**What this task involves**:
Copy the listing below exactly, but skip the pictures.

**Recorded data**:
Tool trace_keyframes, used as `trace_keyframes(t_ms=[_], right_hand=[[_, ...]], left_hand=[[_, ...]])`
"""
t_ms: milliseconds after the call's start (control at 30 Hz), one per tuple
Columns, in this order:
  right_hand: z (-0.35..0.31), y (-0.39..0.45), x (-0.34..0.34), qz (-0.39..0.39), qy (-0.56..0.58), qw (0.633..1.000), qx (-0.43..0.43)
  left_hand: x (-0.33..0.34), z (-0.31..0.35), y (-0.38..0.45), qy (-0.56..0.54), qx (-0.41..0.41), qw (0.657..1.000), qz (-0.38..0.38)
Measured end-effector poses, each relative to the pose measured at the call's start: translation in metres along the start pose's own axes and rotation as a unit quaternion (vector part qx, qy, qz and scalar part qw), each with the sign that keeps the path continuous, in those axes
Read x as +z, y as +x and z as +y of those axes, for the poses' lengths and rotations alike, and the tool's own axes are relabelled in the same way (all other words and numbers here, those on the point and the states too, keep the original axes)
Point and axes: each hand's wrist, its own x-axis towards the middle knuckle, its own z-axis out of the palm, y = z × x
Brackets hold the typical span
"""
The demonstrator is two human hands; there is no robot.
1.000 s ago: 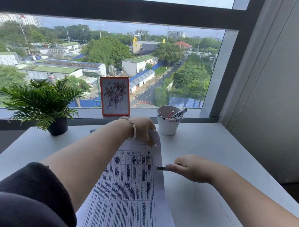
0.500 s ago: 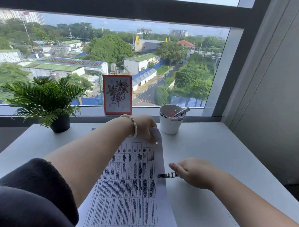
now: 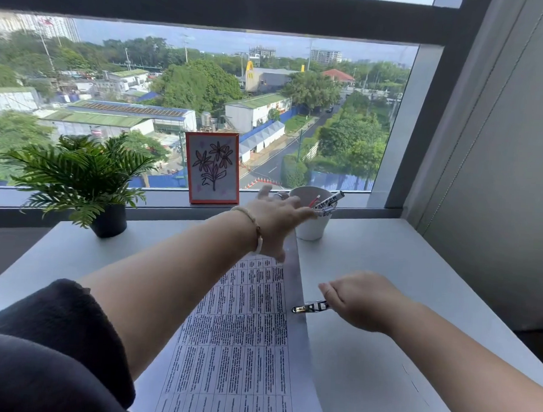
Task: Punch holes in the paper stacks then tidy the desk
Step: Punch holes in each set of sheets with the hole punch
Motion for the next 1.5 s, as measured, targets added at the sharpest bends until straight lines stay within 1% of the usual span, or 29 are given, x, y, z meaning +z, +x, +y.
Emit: trace_keyframes(t_ms=[33,67,133,167,200,267,300,367,433,467,500,533,567,633,700,733,767,900,967,1067,1133,1233,1333,1433,1500], right_hand=[[0.001,0.001,-0.002,0.008,-0.01,1.0,-0.005],[0.002,0.001,-0.004,0.018,-0.017,1.0,-0.008],[0.005,0.0,-0.006,0.034,-0.019,0.999,-0.008],[0.007,-0.001,-0.007,0.039,-0.024,0.999,-0.008],[0.008,-0.002,-0.007,0.042,-0.03,0.999,-0.013],[0.008,-0.005,-0.004,0.036,-0.04,0.998,-0.021],[0.007,-0.006,-0.003,0.03,-0.039,0.999,-0.023],[0.007,-0.009,0.0,0.02,-0.037,0.999,-0.024],[0.007,-0.01,0.002,0.01,-0.035,0.999,-0.027],[0.007,-0.01,0.002,0.004,-0.031,0.999,-0.029],[0.007,-0.011,0.003,-0.003,-0.024,0.999,-0.029],[0.006,-0.011,0.003,-0.011,-0.016,0.999,-0.026],[0.006,-0.012,0.004,-0.018,-0.007,1.0,-0.023],[0.005,-0.014,0.005,-0.03,0.001,0.999,-0.015],[0.006,-0.016,0.007,-0.035,-0.001,0.999,-0.011],[0.006,-0.018,0.008,-0.033,-0.006,0.999,-0.009],[0.007,-0.019,0.01,-0.028,-0.015,0.999,-0.008],[0.007,-0.024,0.016,-0.021,-0.037,0.999,-0.005],[0.007,-0.024,0.016,-0.021,-0.038,0.999,-0.006],[0.007,-0.023,0.018,0.012,-0.007,1.0,-0.014],[0.006,-0.024,0.018,0.024,0.029,0.999,0.0],[0.0,-0.024,0.014,0.01,0.024,0.999,0.018],[-0.004,-0.024,0.004,0.007,0.008,0.999,0.031],[-0.006,-0.024,0.0,-0.002,0.017,0.999,0.046],[-0.008,-0.025,-0.002,-0.016,0.015,0.998,0.052]], left_hand=[[-0.002,0.01,0.0,0.049,0.04,0.998,0.009],[-0.003,0.02,0.001,0.085,0.079,0.993,-0.001],[-0.003,0.043,0.004,0.116,0.122,0.983,-0.078],[-0.002,0.052,0.006,0.112,0.117,0.979,-0.122],[0.0,0.057,0.009,0.098,0.095,0.977,-0.162],[0.008,0.057,0.017,0.01,0.013,0.976,-0.215],[0.009,0.056,0.018,-0.025,-0.008,0.973,-0.231],[0.013,0.058,0.02,-0.014,0.01,0.97,-0.244],[0.014,0.065,0.02,0.052,0.047,0.963,-0.261],[0.012,0.071,0.018,0.097,0.06,0.954,-0.279],[0.013,0.074,0.018,0.111,0.059,0.952,-0.281],[0.018,0.074,0.021,0.121,0.075,0.955,-0.26],[0.016,0.073,0.02,0.103,0.076,0.962,-0.241],[0.016,0.074,0.02,0.091,0.079,0.96,-0.255],[0.017,0.08,0.019,0.117,0.082,0.957,-0.253],[0.015,0.085,0.019,0.134,0.081,0.952,-0.263],[0.014,0.088,0.019,0.129,0.081,0.951,-0.268],[0.005,0.092,0.014,0.11,0.102,0.96,-0.238],[0.008,0.093,0.015,0.108,0.097,0.961,-0.237],[0.012,0.092,0.016,0.11,0.101,0.958,-0.247],[0.018,0.089,0.018,0.101,0.093,0.959,-0.25],[0.028,0.085,0.021,0.106,0.093,0.958,-0.249],[0.034,0.083,0.024,0.079,0.076,0.963,-0.245],[0.026,0.085,0.022,0.112,0.09,0.96,-0.239],[0.018,0.085,0.019,0.11,0.088,0.962,-0.232]])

**Result of the task**:
Tool trace_keyframes, used as `trace_keyframes(t_ms=[_], right_hand=[[_, ...]], left_hand=[[_, ...]])`
"""
t_ms: milliseconds after the call's start (control at 30 Hz), one per tuple
Columns, in this order:
  right_hand: z (-0.35..0.31), y (-0.39..0.45), x (-0.34..0.34), qz (-0.39..0.39), qy (-0.56..0.58), qw (0.633..1.000), qx (-0.43..0.43)
  left_hand: x (-0.33..0.34), z (-0.31..0.35), y (-0.38..0.45), qy (-0.56..0.54), qx (-0.41..0.41), qw (0.657..1.000), qz (-0.38..0.38)
Measured end-effector poses, each relative to the pose measured at the call's start: translation in metres along the start pose's own axes and rotation as a unit quaternion (vector part qx, qy, qz and scalar part qw), each with the sign that keeps the path continuous, in those axes
Read x as +z, y as +x and z as +y of those axes, for the poses' lengths and rotations alike, and the tool's own axes are relabelled in the same way (all other words and numbers here, those on the point and the states too, keep the original axes)
Point and axes: each hand's wrist, its own x-axis towards the middle knuckle, its own z-axis out of the palm, y = z × x
Brackets hold the typical span
"""
The demonstrator is two human hands; there is no robot.
1.000 s ago: 
0.500 s ago: 
now: 
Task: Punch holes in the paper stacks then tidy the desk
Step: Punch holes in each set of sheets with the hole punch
Motion for the next 1.5 s, as measured, targets added at the sharpest bends until straight lines stay within 1% of the usual span, or 29 are given, x, y, z meaning +z, +x, +y.
Emit: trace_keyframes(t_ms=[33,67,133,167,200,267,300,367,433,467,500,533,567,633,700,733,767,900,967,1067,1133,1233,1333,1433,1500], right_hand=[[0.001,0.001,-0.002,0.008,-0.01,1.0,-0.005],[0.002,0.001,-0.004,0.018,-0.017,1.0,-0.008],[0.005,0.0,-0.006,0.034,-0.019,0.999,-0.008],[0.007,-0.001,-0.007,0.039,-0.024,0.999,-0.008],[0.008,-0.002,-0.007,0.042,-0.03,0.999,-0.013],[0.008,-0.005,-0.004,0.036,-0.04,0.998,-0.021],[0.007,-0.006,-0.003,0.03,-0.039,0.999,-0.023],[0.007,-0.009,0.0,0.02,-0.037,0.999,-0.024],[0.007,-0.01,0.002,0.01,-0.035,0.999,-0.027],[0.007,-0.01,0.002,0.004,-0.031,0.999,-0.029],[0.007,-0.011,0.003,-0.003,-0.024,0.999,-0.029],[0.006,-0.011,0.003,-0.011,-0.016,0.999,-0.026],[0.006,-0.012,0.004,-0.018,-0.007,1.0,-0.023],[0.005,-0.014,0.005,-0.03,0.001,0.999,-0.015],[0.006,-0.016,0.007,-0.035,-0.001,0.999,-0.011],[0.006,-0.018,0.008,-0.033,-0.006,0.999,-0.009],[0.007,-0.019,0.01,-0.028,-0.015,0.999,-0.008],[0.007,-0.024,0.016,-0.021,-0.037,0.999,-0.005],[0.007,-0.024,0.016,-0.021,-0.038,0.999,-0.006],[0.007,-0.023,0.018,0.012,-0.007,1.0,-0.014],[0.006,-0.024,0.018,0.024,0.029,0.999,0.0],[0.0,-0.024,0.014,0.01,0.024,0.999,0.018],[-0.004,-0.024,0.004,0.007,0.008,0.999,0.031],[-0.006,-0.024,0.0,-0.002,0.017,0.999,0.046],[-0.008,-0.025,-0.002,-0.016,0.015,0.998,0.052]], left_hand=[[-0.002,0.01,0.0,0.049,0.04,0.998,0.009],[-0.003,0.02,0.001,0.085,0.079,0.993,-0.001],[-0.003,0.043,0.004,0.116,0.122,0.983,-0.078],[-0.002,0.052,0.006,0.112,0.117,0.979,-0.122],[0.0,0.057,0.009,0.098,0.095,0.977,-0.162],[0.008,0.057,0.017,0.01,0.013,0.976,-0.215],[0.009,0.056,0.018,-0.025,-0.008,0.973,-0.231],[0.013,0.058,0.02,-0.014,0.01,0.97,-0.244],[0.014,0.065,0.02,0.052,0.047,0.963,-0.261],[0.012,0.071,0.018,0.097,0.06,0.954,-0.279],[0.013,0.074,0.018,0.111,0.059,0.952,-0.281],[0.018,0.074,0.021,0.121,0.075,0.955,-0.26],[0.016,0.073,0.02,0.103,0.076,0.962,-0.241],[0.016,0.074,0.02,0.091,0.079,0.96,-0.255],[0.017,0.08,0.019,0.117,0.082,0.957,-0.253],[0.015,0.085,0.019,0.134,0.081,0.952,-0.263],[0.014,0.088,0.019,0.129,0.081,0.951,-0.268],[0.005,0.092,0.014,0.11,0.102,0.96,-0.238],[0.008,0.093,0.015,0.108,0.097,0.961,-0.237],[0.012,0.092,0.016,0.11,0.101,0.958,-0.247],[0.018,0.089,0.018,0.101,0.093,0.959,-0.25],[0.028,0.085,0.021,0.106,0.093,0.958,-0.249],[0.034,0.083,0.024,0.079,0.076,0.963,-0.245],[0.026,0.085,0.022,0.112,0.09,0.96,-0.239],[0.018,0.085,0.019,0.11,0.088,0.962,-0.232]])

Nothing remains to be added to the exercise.